EHR Items and Services
The OIG finalized modifications to the existing safe harbor for electronic health record (EHR) items and services. OIG finalized its proposal to eliminate the prohibition on the donation of technology that is equivalent to technology the recipient already possesses. Additionally, OIG eliminated the sunset provision date of December 31, 2021, making the safe harbor permanent. OIG also expanded the scope of protected donors to include certain additional entities, including accountable care organizations. The final rule also maintains the requirement that EHR recipients must pay a contribution of at least 15 percent of the cost of the EHR, but finalized a flexibility eliminating the requirement that the contribution be paid in advance for updates to previously donated EHR software and technology, including replacement software and technology.
The OIG finalized, without modification, the proposed changes to the existing safe harbor for warranties. Specifically, the modification protects warranties applying to a bundle of items or a bundle of one or more items and services, but not warranties applying only to a service. Additionally, the OIG specified that remuneration for any medical, surgical, or hospital expense is capped at the cost of the items and services subject to the warranty. Finally, OIG added a safeguard that precludes warranties from being conditioned on the exclusive use or minimum purchase of one or more items or services, which could lead to steering or anticompetition.

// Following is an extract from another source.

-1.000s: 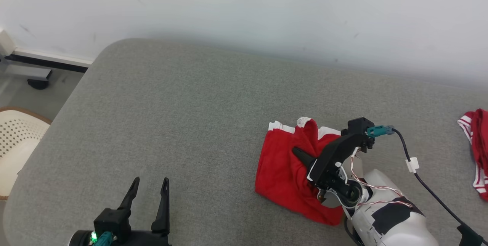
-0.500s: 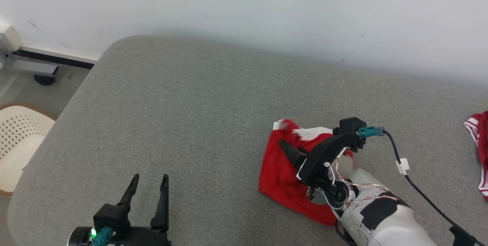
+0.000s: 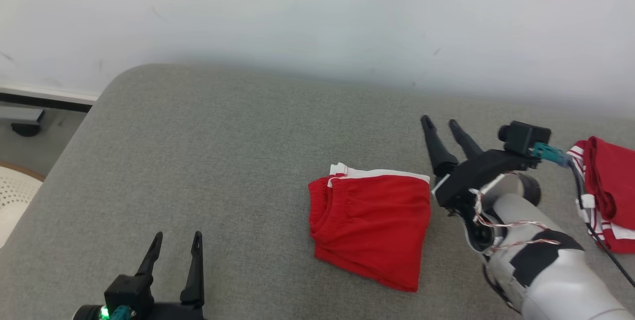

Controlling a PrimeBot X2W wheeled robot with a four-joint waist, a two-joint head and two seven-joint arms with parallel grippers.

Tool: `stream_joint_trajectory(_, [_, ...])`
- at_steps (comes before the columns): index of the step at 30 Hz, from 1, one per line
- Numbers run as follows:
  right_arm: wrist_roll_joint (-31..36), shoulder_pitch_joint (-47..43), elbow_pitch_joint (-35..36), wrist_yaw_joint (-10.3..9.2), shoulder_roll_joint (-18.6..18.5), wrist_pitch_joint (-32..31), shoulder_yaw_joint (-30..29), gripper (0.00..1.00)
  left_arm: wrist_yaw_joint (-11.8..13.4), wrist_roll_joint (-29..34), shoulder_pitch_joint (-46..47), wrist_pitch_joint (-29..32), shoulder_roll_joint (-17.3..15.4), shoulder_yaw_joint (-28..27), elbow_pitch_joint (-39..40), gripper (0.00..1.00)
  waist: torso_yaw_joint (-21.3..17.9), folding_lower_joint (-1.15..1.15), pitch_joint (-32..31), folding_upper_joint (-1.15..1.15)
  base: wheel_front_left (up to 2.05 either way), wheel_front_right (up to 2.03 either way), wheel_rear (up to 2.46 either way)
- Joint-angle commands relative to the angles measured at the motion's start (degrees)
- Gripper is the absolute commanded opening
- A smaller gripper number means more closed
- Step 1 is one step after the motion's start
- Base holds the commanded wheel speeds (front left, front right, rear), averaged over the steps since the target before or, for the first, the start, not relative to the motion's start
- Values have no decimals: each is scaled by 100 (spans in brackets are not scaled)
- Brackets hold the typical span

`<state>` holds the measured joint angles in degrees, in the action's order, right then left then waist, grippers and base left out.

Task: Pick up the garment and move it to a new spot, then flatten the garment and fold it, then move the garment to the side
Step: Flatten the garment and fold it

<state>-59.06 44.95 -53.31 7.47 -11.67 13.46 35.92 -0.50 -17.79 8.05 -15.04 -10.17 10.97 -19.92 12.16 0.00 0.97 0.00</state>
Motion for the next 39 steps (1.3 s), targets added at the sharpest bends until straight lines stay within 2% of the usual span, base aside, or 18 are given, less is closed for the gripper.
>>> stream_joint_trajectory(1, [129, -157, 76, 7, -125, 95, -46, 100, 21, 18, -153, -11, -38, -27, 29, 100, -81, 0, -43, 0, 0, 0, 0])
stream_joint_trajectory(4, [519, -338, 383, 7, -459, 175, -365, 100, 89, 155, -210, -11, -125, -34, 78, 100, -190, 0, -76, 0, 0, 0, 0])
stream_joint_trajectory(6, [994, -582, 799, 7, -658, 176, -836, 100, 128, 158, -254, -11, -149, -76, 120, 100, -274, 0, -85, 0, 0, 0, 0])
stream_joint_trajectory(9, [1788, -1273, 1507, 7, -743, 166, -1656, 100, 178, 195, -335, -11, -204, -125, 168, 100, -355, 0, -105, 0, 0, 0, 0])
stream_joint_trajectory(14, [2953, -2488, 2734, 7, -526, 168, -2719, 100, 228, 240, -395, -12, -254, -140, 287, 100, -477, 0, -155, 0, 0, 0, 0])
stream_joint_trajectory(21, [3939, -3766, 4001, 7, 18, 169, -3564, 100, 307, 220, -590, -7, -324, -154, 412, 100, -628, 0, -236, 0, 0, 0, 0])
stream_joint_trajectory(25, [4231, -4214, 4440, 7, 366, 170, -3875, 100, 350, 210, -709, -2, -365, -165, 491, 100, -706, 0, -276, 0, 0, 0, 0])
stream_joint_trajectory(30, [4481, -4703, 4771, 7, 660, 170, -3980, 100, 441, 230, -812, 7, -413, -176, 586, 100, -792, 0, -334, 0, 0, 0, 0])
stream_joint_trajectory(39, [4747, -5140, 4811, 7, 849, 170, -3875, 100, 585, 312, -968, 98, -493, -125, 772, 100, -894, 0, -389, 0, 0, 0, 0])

Local Transportation OIG finalized, with some modifications from the proposed rule, the existing safe harbor for local transportation. OIG finalized expanding the mileage limitation for residents of rural areas to 75 miles. OIG also finalized a policy to set no mileage limitations on transportation furnished to a patient who has been discharged after being admitted as an inpatient, if the transportation is to the patient’s residence or another residence of their choice. The OIG did not expand the safe harbor to include transferring of patients to a non-residence, such as another health care facility. However, the safe harbor is extended to patients who stayed in the hospital for at least 24 hours for observation, even if they were never admitted as an inpatient.
Amendment to the Beneficiary Inducement provisions of the Civil Monetary Penalties rules.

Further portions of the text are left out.